Exercise details:
Check each line of the entries for the string "frame". Report only how many lines have it.

━━━━━ Exercise inputs

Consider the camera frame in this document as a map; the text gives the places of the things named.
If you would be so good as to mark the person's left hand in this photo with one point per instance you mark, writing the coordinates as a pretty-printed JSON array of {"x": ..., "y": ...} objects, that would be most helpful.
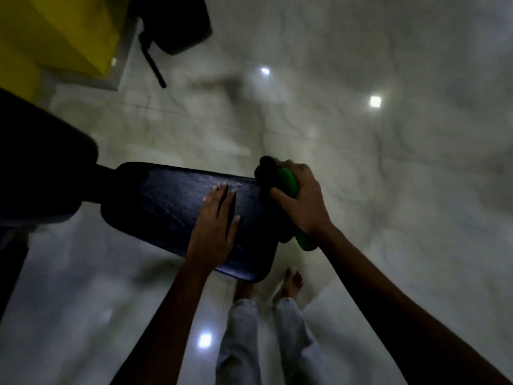
[{"x": 210, "y": 234}]

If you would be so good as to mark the person's right hand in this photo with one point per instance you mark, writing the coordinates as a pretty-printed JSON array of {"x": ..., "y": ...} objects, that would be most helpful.
[{"x": 306, "y": 206}]

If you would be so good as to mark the person's left thumb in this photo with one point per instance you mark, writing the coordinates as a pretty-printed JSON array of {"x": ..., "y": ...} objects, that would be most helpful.
[{"x": 235, "y": 230}]

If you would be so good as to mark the person's left middle finger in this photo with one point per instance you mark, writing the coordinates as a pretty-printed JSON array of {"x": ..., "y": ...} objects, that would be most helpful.
[{"x": 219, "y": 198}]

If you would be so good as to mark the person's right thumb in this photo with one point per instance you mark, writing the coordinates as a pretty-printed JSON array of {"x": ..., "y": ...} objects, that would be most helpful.
[{"x": 282, "y": 198}]

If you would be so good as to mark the green and black cleaning tool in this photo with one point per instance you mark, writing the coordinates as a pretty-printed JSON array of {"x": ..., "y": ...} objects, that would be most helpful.
[{"x": 286, "y": 182}]

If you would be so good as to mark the black padded chair armrest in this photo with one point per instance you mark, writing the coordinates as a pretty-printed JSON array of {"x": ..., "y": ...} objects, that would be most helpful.
[{"x": 160, "y": 208}]

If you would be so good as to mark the person's left forearm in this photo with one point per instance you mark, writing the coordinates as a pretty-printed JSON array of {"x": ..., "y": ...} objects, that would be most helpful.
[{"x": 166, "y": 324}]

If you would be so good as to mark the person's right forearm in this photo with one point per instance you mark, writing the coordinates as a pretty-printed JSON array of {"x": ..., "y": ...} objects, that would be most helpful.
[{"x": 404, "y": 312}]

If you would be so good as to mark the person's left leg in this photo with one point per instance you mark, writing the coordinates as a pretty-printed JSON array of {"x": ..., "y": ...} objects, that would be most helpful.
[{"x": 238, "y": 340}]

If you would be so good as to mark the person's leg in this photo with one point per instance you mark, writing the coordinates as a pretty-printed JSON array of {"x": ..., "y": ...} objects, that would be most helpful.
[
  {"x": 238, "y": 340},
  {"x": 296, "y": 332}
]

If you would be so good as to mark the person's right leg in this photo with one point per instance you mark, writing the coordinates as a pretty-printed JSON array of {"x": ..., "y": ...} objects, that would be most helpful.
[{"x": 296, "y": 332}]

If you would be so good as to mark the black chair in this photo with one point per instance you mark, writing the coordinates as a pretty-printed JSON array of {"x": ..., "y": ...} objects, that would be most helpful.
[{"x": 176, "y": 19}]

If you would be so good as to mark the yellow cabinet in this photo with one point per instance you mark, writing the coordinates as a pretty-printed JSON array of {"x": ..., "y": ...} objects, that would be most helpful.
[{"x": 52, "y": 32}]

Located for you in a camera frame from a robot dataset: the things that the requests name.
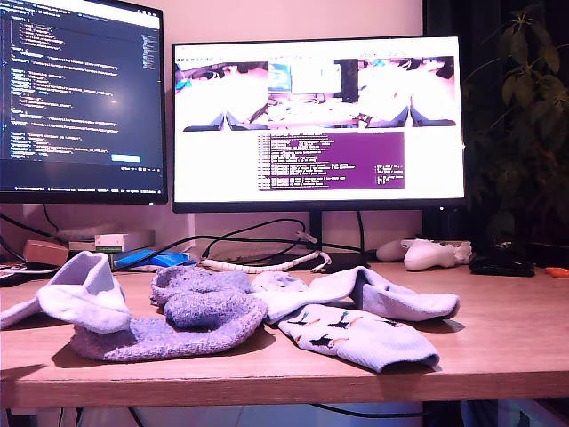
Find green leafy houseplant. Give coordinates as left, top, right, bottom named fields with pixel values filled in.
left=461, top=4, right=569, bottom=250

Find white toucan print sock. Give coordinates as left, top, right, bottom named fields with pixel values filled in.
left=250, top=270, right=312, bottom=298
left=277, top=303, right=442, bottom=374

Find brown cardboard box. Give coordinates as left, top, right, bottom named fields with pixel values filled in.
left=21, top=238, right=70, bottom=267

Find white spiral cable wrap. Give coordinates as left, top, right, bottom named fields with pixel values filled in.
left=199, top=250, right=333, bottom=274

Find blue pouch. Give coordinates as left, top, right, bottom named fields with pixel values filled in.
left=113, top=249, right=199, bottom=270

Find dark code screen monitor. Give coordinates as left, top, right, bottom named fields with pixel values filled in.
left=0, top=0, right=169, bottom=205

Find white screen monitor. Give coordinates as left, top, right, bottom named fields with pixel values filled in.
left=171, top=35, right=468, bottom=214

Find black printed magazine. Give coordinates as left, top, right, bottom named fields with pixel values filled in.
left=0, top=261, right=59, bottom=288

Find fuzzy grey sock thread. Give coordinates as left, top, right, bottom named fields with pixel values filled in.
left=69, top=295, right=270, bottom=362

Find white box green label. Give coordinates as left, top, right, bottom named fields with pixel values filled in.
left=93, top=230, right=156, bottom=253

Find black monitor stand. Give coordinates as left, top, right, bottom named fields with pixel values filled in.
left=284, top=211, right=370, bottom=273

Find white game controller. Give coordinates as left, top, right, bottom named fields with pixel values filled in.
left=403, top=238, right=459, bottom=272

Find stacked small boxes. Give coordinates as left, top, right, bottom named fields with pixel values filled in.
left=66, top=239, right=97, bottom=257

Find black wallet case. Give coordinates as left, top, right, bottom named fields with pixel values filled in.
left=469, top=253, right=537, bottom=278

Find fuzzy grey knit sock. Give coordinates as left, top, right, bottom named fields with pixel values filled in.
left=149, top=265, right=263, bottom=331

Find plain white sock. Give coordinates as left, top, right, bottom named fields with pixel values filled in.
left=261, top=265, right=461, bottom=325
left=0, top=250, right=133, bottom=334

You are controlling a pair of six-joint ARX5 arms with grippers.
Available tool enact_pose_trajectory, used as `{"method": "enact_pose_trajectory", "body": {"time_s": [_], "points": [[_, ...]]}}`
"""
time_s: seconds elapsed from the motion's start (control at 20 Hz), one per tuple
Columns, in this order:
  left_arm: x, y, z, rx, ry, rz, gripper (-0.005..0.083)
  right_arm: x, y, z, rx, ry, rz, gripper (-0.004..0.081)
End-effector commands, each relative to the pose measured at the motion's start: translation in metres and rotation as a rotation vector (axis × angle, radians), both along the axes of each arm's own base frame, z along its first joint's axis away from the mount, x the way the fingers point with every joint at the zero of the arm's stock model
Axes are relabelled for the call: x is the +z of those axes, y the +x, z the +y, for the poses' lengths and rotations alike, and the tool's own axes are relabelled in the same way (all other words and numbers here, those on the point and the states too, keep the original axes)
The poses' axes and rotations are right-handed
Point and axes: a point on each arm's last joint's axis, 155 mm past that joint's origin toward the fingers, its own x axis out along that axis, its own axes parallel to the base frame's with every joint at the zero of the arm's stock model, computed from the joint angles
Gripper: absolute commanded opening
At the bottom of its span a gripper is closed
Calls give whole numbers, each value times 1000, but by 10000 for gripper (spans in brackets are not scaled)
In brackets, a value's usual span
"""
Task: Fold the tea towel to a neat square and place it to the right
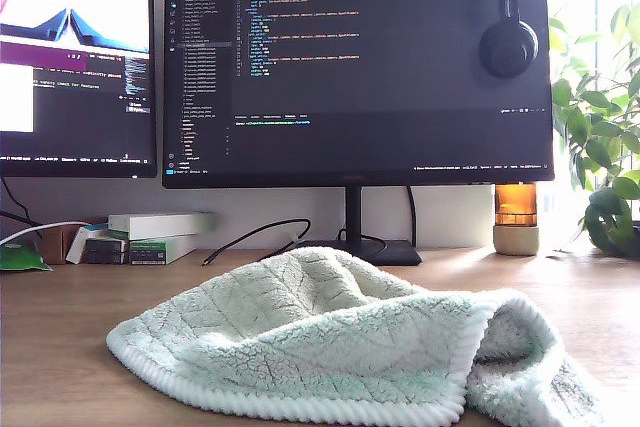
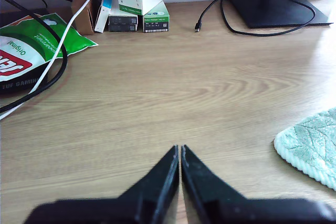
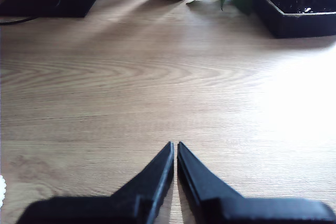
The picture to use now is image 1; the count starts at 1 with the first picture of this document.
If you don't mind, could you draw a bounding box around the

━━━━━━━━━━

Answer space:
4